▶ [TASK GOAL]: Nothing in the data may be altered; copy it all exactly.
[SUPPLIED MATERIAL Boundary: Start]
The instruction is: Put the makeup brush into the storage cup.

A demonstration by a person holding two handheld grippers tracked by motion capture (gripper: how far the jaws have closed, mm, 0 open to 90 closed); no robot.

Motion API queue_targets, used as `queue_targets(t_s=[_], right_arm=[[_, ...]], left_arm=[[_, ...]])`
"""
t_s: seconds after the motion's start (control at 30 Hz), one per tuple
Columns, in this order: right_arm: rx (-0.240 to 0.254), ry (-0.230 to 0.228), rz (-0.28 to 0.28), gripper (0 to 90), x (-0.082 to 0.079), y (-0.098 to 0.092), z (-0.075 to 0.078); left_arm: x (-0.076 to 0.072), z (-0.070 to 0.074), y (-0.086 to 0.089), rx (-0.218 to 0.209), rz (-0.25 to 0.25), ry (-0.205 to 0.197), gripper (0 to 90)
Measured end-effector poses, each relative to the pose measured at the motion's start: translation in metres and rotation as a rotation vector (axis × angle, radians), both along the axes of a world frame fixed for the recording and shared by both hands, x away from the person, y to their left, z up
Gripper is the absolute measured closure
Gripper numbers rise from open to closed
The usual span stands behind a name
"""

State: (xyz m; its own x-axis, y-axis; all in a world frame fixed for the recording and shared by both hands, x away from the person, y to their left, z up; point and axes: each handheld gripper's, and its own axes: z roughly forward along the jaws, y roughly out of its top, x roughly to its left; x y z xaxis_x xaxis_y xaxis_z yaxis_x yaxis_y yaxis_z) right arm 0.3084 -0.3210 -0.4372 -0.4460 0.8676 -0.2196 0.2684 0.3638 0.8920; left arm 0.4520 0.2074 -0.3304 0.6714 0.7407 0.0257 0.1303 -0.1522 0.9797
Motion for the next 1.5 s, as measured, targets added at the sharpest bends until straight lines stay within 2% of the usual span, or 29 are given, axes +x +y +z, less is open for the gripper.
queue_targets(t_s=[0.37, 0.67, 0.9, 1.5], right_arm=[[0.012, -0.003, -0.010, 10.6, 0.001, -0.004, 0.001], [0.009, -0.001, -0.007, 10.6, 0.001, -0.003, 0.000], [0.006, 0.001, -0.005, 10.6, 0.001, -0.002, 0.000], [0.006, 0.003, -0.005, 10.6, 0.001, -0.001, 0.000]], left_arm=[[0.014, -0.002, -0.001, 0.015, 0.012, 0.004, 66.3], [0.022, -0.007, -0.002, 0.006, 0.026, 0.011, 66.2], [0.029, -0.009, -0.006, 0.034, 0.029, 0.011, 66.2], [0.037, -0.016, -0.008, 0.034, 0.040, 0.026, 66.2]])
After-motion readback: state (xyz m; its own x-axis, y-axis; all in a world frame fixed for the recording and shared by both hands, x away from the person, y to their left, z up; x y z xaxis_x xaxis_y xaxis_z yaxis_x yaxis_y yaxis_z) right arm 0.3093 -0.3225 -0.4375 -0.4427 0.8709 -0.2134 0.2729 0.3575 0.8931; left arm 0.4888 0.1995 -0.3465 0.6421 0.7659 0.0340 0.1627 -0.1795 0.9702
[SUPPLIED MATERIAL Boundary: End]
▶ [RESULT]:
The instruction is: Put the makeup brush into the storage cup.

A demonstration by a person holding two handheld grippers tracked by motion capture (gripper: how far the jaws have closed, mm, 0 open to 90 closed); no robot.

Motion API queue_targets, used as `queue_targets(t_s=[_], right_arm=[[_, ...]], left_arm=[[_, ...]])`
"""
t_s: seconds after the motion's start (control at 30 Hz), one per tuple
Columns, in this order: right_arm: rx (-0.240 to 0.254), ry (-0.230 to 0.228), rz (-0.28 to 0.28), gripper (0 to 90), x (-0.082 to 0.079), y (-0.098 to 0.092), z (-0.075 to 0.078); left_arm: x (-0.076 to 0.072), z (-0.070 to 0.074), y (-0.086 to 0.089), rx (-0.218 to 0.209), rz (-0.25 to 0.25), ry (-0.205 to 0.197), gripper (0 to 90)
Measured end-effector poses, each relative to the pose measured at the motion's start: translation in metres and rotation as a rotation vector (axis × angle, radians), both along the axes of a world frame fixed for the recording and shared by both hands, x away from the person, y to their left, z up
Gripper is the absolute measured closure
Gripper numbers rise from open to closed
The usual span stands behind a name
"""

State: (xyz m; its own x-axis, y-axis; all in a world frame fixed for the recording and shared by both hands, x away from the person, y to their left, z up; point and axes: each handheld gripper's, and its own axes: z roughly forward along the jaws, y roughly out of its top, x roughly to its left; x y z xaxis_x xaxis_y xaxis_z yaxis_x yaxis_y yaxis_z) right arm 0.3084 -0.3210 -0.4372 -0.4460 0.8676 -0.2196 0.2684 0.3638 0.8920; left arm 0.4520 0.2074 -0.3304 0.6714 0.7407 0.0257 0.1303 -0.1522 0.9797
Motion for the next 1.5 s, as measured, targets added at the sharpest bends until straight lines stay within 2% of the usual span, or 29 are given, axes +x +y +z, less is open for the gripper.
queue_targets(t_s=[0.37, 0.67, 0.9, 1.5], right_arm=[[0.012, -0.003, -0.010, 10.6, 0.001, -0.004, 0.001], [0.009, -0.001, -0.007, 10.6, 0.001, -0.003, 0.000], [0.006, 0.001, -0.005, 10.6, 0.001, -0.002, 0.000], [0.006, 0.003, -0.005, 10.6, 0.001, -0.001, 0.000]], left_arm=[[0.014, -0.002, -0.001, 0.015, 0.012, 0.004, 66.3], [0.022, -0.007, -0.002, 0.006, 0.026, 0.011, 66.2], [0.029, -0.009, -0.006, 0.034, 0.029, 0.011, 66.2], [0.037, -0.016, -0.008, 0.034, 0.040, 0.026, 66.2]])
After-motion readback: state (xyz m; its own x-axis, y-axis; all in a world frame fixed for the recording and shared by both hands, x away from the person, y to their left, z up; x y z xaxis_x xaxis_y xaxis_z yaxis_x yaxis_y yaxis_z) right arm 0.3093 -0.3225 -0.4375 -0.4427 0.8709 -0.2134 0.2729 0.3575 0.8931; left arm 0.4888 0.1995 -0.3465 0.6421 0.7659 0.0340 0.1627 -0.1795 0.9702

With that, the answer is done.